Di Letizia Spettoli


Se sommiamo le arti visive, la musica, gli incontri e le performance, eleviamo a un numero n di persone di età ed estrazione molto diverse – come sono quelle che passano tutti i giorni di fronte alla Porta degli Angeli – e moltiplichiamo per due mesi, cosa otteniamo?

Lo avrete già capito, è l’algoritmo di Andrea Amaducci.

Che cos’è “Algorithmic”? È un’iniziativa ambiziosa, cosa si propone di fare?

L’idea generale è quella di trovare un posto fisico dove incontrarsi. Io sono cresciuto in campagna, molto all’aperto e comunque prima di internet. Non so se fosse meglio prima o dopo, comunque mi manca, personalmente, uno spazio fisico dove ci si incontra.
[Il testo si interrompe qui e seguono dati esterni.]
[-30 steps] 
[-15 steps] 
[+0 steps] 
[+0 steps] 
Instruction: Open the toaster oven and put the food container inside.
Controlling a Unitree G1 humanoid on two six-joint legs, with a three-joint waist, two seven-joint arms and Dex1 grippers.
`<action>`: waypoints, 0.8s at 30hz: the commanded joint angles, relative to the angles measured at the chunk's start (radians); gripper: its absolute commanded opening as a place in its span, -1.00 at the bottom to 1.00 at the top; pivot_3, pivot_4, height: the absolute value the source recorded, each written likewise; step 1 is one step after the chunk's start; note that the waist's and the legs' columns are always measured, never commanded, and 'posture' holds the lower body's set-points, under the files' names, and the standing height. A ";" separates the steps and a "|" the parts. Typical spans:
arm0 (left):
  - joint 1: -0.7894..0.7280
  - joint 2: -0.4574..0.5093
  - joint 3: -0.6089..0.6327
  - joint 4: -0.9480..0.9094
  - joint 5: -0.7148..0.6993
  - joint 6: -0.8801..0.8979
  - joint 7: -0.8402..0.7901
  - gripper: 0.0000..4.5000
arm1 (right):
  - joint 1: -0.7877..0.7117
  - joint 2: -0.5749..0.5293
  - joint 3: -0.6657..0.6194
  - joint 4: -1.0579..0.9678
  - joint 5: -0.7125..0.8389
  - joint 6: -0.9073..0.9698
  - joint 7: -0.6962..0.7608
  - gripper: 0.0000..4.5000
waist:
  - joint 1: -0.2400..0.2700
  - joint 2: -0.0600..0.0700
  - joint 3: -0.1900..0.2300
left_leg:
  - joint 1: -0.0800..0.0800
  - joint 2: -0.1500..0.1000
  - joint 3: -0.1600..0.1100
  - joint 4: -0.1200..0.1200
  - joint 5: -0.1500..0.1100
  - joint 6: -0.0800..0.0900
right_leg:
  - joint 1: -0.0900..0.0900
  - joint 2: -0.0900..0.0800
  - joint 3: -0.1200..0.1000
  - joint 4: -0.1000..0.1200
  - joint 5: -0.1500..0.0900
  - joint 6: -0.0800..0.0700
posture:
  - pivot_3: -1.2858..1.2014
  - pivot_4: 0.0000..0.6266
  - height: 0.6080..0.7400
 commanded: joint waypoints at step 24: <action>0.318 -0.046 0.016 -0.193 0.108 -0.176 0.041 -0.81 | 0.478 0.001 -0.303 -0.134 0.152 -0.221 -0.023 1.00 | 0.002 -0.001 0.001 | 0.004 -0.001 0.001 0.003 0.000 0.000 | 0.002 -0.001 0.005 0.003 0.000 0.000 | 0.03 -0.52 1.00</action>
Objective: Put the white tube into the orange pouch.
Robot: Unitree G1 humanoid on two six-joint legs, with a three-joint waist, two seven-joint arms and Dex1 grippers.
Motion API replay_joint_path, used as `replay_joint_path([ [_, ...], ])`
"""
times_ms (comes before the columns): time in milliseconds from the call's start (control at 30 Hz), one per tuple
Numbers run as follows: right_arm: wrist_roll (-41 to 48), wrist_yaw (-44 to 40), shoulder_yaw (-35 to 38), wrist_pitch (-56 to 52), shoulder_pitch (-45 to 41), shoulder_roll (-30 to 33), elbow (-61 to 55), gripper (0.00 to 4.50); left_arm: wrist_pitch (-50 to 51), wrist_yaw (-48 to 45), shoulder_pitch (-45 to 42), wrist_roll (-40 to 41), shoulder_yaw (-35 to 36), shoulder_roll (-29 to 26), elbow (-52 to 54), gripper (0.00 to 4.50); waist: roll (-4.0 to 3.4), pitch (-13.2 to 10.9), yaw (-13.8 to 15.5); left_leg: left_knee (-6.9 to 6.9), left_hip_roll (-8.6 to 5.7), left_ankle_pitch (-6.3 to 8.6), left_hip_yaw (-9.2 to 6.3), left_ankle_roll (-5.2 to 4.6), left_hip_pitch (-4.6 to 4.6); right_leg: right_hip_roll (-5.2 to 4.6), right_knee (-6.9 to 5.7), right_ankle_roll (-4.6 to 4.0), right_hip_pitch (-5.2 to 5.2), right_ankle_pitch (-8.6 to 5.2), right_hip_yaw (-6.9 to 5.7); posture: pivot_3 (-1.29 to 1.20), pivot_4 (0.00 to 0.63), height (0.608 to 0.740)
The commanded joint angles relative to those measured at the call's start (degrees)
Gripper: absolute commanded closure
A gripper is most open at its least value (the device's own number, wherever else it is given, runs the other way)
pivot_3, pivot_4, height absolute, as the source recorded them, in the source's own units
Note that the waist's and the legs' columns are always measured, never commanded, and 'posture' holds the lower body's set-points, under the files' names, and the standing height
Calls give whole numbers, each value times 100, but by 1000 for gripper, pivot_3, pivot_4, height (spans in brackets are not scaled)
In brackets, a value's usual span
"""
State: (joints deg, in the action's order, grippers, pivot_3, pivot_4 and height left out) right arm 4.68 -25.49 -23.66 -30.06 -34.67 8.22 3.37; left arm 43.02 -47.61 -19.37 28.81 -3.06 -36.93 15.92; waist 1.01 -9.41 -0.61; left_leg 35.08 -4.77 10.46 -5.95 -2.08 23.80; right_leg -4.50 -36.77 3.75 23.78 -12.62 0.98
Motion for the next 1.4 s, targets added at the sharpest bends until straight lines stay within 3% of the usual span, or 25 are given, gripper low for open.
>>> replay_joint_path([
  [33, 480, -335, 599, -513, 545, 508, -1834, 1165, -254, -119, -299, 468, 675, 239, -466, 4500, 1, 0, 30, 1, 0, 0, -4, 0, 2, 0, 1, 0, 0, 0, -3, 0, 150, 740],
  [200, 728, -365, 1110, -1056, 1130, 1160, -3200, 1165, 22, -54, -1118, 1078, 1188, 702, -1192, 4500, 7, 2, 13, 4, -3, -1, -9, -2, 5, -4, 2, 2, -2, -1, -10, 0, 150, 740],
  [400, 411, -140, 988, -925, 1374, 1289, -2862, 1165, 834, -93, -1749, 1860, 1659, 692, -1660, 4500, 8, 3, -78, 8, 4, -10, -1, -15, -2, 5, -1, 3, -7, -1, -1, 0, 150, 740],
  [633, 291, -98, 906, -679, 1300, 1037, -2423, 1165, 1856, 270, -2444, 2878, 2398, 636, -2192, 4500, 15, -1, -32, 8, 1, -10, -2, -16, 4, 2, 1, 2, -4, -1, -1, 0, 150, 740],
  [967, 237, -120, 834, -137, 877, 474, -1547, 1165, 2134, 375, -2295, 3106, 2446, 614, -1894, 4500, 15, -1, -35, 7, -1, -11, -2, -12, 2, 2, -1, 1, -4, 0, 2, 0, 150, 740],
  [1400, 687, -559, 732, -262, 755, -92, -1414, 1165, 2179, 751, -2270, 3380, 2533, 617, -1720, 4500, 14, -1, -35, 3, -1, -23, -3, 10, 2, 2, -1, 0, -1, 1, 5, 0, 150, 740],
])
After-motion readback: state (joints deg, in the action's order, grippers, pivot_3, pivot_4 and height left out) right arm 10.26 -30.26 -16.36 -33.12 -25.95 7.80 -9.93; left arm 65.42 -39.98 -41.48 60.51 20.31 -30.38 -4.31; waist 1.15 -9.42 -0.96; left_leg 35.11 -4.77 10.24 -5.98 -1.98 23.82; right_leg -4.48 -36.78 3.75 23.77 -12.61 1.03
La mia formazione è avvenuta prima nelle discoteche a Riccione e poi, quando siamo venuti a Ferrara, che era un po’ “morta” (era il ‘98-‘99), si bazzicava molto Bologna: quindi Link, Livello57, TPO (il Teatro Polivalente Occupato). Loro avevano delle programmazioni trasversalissime, crossover di arte contemporanea, musica contemporanea… Ci andavi una sera e ti beccavi i capi dell’hip hop old school e poi un’altra e c’era una mostra. Bellissimo. Quando ho iniziato a girare un po’ l’Europa e il mondo con il teatro, dicevo “Cazzo, ma noi a Bologna avevamo una bomba nucleare!”. Quella cosa lì, quel modo di approcciare il pubblico, mi è rimasto dentro. Abbiamo iniziato a fare delle feste quando eravamo ancora ragazzini a casa nostra e questa cosa qui è praticamente ancora quella festa là, però più strutturata. Non ci sono più gli amici della via o quelli che facevano teatro con noi: siamo andati avanti. Però l’idea è sempre di un impianto crossmediale, dove ognuno può trovarsi il suo. Questo, in modo particolare, è stato fatto partendo dall’idea di mescolare il pubblico. I contenuti sono arrivati dopo aver deciso quale tipo di persone volevo mescolare. 

L’attività è autoprodotta, io ho speso tutti i soldi che avevo per fare questo. È una somma misera, ma è tutto quello che avevo, e per me in questo modo diventa anche un gesto politico, no? Non ho quello che vorrei dal punto di vista della proposta culturale? Non c’è quello che mi piace vedere, non c’è quello che vorrei vedessero i diciottenni? Quindi l’ho creato. Fine. Ma ho visto che facciamo fatica. Io ho fatto questo con Maria Ziosi, la mia compagna, che è un’artista di Ferrara. Le persone che hanno accettato di venire l’hanno fatto per dei quarti, dei quinti, degli ottavi dei loro cachet e lo hanno fatto perché ci si conosce da tanto tempo e perché credono anche loro nell’algoritmo.

E la gente che capita qui per caso?

Per me, è più importante di quella che viene apposta. Come può non pensare un’amministrazione a rendere questo luogo una macchina di benessere? I turisti ci si infilavano dentro anche prima: sei in fondo alla camminata nobile di Ferrara e alla Porta degli Angeli ci vieni, fine della discussione. Potenzialmente sarebbe una macchina da denaro, basterebbero quattro firme. Se uno lo vuol fare si fa. Delle volte mi viene voglia di evaporare da questa città e dall’Italia, perché so che da altre parti ciò che faccio non solo viene apprezzato, ma magari lo vendo pure.

Però un po’ ci hai creduto, altrimenti non avresti fatto tutto questo…

Ci ho creduto perché ho un bambino piccolo. Lui è stata la molla per provare con i mezzi che ho, che sono tremila lire e una città sotto al culo che è di una bellezza, che nemmeno chi c’è dentro riesce a capire bene (se per non farsi le seghe con il castello e le solite tre cose), a far muovere il carretto nella direzione giusta.